Based on the loss curves, it was observed that at epoch 200, the evaluation loss stabilized at 0.015 for the fifth consecutive time. Consequently, the model from this iteration was selected for further evaluation. Note that there was no implementation for saving intermediate models; thus, the final model was run again for only 200 epochs to achieve consistent results due to the fixed random seed.
Confusion Matrices:
Figure 2: Confusion matrices for training, validation, and testing datasets.
Observations:
- Training Accuracy: 85.0%
- Validation Accuracy: 79.6%
- Testing Accuracy: 78.1%
The model exhibits signs of overfitting, as indicated by the higher training accuracy (85%) compared to the testing (78.1%) and validation (79.6%) accuracies. This discrepancy may be attributed to the data splitting methodology and the representativeness of the validation and testing subsets relative to the original dataset.
To enhance computational efficiency and potentially improve model performance, Principal Component Analysis (PCA) was employed to reduce the number of features from 1024 to 100. PCA effectively captures the most significant variance in the dataset, eliminating redundant features while retaining essential information.
The neural network was retrained using the PCA-transformed data for 200 epochs, analogous to the original training process. The training and evaluation loss curves after PCA are illustrated in Figure 3.
Figure 6: Training and Evaluation Loss after PCA.

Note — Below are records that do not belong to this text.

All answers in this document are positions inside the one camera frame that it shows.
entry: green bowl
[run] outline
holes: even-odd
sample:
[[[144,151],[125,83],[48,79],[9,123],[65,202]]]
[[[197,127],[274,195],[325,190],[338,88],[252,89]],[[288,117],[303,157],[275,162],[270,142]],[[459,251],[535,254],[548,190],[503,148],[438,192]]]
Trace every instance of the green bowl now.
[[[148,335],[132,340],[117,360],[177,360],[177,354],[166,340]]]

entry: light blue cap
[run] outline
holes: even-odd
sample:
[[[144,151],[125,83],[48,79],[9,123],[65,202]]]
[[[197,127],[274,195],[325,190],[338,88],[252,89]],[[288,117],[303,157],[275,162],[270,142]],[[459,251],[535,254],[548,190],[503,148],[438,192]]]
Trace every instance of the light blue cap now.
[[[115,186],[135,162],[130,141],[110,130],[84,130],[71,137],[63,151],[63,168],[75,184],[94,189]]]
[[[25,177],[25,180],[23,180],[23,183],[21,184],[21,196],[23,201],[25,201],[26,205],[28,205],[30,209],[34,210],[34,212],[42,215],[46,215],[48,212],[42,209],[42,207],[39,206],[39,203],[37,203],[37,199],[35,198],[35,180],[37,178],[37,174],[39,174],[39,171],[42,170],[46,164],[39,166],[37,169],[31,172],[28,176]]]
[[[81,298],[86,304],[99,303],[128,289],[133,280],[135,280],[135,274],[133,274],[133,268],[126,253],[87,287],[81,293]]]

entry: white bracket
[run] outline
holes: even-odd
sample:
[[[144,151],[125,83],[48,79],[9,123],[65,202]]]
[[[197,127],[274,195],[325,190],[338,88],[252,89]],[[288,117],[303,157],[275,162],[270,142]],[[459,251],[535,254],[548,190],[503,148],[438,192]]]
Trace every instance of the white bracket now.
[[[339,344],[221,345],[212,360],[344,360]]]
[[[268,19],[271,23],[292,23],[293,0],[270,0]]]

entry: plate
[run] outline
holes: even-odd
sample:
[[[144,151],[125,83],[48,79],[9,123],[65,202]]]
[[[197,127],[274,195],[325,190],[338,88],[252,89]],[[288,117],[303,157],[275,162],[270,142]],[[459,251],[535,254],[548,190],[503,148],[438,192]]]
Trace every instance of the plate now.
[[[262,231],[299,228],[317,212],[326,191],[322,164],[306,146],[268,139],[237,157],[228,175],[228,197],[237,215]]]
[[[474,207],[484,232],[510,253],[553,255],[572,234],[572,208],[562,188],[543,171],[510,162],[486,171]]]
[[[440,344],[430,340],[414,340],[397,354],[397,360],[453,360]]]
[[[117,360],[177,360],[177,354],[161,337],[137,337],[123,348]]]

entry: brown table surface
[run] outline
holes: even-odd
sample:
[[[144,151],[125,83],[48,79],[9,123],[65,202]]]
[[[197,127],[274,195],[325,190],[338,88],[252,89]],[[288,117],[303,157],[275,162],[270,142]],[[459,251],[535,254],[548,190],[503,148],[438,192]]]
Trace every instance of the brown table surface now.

Figure 3: Training and Evaluation Loss after Dimensionality Reduction with PCA.
Confusion Matrices:
Figure 4: Confusion matrices for training, validation, and testing datasets after PCA.
Observations:
- Training Accuracy: 96.9%
- Validation Accuracy: 79.6%
- Testing Accuracy: 88.5%
The application of PCA led to a significant improvement in the model's testing accuracy, increasing it from 78.1% to 88.5%. However, the training accuracy surged to 96.9%, suggesting an intensified degree of overfitting. This indicates that while PCA aids in computational efficiency and enhances generalization on unseen data, it may also amplify overfitting tendencies if not balanced with regularization techniques.